[PYTHON] [AI algorithm] About dimensionality reduction (t-SNE)

This time, I will write an article about unsupervised learning of machine learning, the algorithm of "dimension reduction (t-SNE)". There are several well-known algorithms for dimensionality reduction, but here I would like to write about t-SNE, a method suitable for multidimensional data.

Dimensionality reduction is a transformation that reduces the explanatory variables of the input data so that the characteristics of the original data can be explained with fewer variables while preserving the information of the original input data.

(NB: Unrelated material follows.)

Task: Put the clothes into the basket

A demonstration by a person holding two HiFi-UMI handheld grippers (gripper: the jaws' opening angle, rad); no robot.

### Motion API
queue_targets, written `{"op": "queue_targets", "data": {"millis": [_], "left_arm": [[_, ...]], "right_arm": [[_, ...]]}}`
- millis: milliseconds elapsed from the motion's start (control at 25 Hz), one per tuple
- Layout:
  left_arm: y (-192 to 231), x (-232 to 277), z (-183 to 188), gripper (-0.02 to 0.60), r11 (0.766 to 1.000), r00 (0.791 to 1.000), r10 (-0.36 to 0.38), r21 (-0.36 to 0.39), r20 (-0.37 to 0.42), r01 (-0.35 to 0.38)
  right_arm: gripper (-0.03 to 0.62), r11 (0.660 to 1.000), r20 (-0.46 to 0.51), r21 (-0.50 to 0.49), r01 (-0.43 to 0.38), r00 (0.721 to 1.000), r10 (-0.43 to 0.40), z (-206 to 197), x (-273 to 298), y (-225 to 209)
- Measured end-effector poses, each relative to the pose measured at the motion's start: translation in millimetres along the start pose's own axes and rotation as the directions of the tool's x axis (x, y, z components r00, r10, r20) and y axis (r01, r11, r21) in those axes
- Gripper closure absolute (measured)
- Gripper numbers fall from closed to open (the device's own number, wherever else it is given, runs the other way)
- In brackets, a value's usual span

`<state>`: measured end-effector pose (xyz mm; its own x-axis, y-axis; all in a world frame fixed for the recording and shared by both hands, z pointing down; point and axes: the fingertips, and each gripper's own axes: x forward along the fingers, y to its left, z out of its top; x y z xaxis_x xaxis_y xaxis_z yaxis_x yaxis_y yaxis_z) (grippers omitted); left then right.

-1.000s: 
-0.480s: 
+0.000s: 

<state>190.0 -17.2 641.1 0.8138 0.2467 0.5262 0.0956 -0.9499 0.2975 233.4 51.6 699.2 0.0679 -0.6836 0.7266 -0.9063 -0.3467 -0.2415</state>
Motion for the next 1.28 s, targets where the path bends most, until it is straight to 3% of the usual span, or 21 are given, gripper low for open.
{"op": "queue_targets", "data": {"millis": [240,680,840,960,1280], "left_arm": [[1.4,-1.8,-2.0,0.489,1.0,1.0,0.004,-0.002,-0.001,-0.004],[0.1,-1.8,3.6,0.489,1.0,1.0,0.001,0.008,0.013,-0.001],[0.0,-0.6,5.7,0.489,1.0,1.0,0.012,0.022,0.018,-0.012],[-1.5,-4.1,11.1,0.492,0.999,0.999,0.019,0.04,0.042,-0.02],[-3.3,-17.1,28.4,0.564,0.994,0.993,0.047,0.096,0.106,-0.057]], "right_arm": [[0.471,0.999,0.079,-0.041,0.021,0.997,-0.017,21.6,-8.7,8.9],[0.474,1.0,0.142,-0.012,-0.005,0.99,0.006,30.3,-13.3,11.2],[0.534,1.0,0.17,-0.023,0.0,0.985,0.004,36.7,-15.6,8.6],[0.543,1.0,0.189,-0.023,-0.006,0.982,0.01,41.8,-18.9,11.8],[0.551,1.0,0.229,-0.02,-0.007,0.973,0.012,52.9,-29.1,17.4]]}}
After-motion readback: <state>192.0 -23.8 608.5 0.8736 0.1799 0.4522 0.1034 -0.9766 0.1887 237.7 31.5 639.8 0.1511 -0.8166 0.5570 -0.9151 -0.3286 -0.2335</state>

For example, suppose that when you want to predict Mr. A's age (objective variable y), only height (explanatory variable x1) and weight (explanatory variable x2) are given as Mr. A's information. As adults grow taller and heavier than children, there seems to be some correlation with age. If you try to reduce the dimensions of the two variables, height and weight, at this time, consider making one variable while maintaining some information on these two variables. Then, it seems that one variable called "physique" can be created from the relationship between height and weight. And it seems that it is possible to predict the age using the variable of the physique. Combining several variables into one in this way is called dimensionality reduction.

It is common to reduce multivariable data, which usually has dozens and hundreds of variables, to two or three variables.

Then, there are two main reasons why we bother to reduce dimensions. The first is to visualize multidimensional data. Visualization makes it easier for humans to grasp even data that is not easy to understand. The easier it is to capture trends in data, the easier it will be to explain in EDA and evaluation of analysis results. The second is to prevent the "curse of dimensionality". The curse of dimensionality is, roughly speaking, that if the data has too many variables (the number of dimensions is large), the performance of various machine learning algorithms will deteriorate. I'm not very familiar with the curse of dimensionality, but assuming that the information held by all the data does not change, it seems that the performance of the algorithm is likely to improve if there are fewer variables and more information per variable than there are many variables. ..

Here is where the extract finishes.